To Pool or Not to Pool
For a project of mine I “had” to do a lot of string concatenations. Easy solution was just to have a string builder and go wild. But I wondered, does it make sense to use ObjectPool
(found in Microsoft.Extensions.ObjectPool package). Thus, I decided to do a few benchmarks.
For my use case, “small” was just appending 3 items to a StringBuilder. The “medium” is does total of 21 appends. And finally, “large” does 201 appends. And no, there is no real reason why I used those exact numbers other than loop ended up being nice. :)
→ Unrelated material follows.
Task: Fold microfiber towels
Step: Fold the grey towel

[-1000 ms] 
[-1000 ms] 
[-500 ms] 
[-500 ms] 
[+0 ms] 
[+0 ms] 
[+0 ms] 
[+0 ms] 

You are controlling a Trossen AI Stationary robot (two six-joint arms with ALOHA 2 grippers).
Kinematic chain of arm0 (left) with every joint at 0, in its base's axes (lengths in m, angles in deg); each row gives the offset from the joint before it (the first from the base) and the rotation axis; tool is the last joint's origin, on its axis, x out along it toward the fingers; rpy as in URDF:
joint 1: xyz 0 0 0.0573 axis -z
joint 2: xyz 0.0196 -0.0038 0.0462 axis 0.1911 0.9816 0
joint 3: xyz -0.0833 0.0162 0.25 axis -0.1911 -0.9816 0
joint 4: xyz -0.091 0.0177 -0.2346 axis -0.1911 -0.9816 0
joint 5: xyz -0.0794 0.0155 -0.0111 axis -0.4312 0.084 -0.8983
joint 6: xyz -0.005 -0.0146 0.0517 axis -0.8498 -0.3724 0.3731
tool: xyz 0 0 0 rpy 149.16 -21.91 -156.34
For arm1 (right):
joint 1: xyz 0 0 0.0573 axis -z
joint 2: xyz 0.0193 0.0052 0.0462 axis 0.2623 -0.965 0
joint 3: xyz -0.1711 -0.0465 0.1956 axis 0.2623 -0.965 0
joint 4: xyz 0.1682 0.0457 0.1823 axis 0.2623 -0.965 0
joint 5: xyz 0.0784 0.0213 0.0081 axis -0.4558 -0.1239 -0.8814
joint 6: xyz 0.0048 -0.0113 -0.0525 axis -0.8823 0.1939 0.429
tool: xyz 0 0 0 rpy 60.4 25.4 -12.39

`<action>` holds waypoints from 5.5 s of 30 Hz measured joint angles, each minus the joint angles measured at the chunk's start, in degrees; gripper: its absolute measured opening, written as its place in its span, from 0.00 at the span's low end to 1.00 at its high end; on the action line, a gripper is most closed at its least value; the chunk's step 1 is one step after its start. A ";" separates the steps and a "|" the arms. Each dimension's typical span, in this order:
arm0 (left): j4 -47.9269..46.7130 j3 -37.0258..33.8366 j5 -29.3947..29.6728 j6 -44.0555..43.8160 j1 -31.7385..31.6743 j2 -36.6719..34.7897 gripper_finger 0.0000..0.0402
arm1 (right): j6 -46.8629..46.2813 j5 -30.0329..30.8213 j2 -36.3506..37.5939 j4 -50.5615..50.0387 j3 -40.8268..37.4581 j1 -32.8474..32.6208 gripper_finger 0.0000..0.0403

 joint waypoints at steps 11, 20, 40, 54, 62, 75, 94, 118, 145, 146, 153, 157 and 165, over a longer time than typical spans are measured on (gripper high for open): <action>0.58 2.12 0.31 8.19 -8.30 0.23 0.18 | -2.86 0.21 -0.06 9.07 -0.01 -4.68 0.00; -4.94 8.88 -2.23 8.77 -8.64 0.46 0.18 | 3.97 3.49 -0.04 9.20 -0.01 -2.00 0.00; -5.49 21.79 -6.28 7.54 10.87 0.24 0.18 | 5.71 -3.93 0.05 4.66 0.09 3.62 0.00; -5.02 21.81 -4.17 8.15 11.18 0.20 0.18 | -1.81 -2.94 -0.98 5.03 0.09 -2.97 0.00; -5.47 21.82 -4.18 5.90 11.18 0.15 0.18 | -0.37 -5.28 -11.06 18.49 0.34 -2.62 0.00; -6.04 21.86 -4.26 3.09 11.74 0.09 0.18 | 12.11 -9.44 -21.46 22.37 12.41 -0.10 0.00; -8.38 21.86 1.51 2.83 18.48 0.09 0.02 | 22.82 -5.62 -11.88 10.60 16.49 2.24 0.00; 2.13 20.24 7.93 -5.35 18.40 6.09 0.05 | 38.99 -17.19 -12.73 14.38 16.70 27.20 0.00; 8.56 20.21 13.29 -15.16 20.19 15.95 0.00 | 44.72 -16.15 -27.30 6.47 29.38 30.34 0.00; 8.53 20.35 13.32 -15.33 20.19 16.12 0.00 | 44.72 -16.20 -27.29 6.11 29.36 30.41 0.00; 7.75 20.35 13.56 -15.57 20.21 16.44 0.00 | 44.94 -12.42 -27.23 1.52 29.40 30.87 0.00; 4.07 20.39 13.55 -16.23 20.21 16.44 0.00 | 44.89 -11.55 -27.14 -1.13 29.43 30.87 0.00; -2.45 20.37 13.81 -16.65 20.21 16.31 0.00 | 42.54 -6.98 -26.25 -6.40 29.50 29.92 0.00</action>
After all this, benchmark results (courtesy of BenchmarkDotNet):
Test | Mean | Error | StdDev | Gen0 | Gen1 | Allocated |
---|---|---|---|---|---|---|
StringBuilder (small) | 16.295 ns | 0.1240 ns | 0.1160 ns | 0.0181 | - | 152 B |
StringBuilder Pool (small) | 17.958 ns | 0.3125 ns | 0.2609 ns | 0.0057 | - | 48 B |
StringBuilder (medium) | 87.052 ns | 1.5177 ns | 1.4197 ns | 0.0832 | 0.0001 | 696 B |
StringBuilder Pool (medium) | 31.245 ns | 0.1815 ns | 0.1417 ns | 0.0181 | - | 152 B |
StringBuilder (large) | 304.724 ns | 1.6736 ns | 1.3975 ns | 0.4520 | 0.0029 | 3784 B |
StringBuilder Pool (large) | 172.615 ns | 1.5325 ns | 1.4335 ns | 0.1471 | - | 1232 B |
As you can see, if you are doing just a few appends, it’s probably not worth messing with ObjectPool
. Not that you should use StringBuilder
either. If you are adding 4 or fewer strings, you might as well concatenate them - it’s actually more performant.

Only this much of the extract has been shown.